**The problem**
Set it all down exactly, every record and every line.

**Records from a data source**
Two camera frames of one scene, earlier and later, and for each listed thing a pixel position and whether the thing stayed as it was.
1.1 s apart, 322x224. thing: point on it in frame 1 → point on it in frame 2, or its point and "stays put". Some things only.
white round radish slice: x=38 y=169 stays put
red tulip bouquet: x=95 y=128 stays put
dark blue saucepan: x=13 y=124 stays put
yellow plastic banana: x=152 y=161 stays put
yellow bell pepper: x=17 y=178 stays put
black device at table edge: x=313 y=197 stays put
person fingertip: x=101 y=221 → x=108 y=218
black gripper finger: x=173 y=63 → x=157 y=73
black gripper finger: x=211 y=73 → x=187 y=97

**Answer to this problem**
Two camera frames of one scene, earlier and later, and for each listed thing a pixel position and whether the thing stayed as it was.
1.1 s apart, 322x224. thing: point on it in frame 1 → point on it in frame 2, or its point and "stays put". Some things only.
white round radish slice: x=38 y=169 stays put
red tulip bouquet: x=95 y=128 stays put
dark blue saucepan: x=13 y=124 stays put
yellow plastic banana: x=152 y=161 stays put
yellow bell pepper: x=17 y=178 stays put
black device at table edge: x=313 y=197 stays put
person fingertip: x=101 y=221 → x=108 y=218
black gripper finger: x=173 y=63 → x=157 y=73
black gripper finger: x=211 y=73 → x=187 y=97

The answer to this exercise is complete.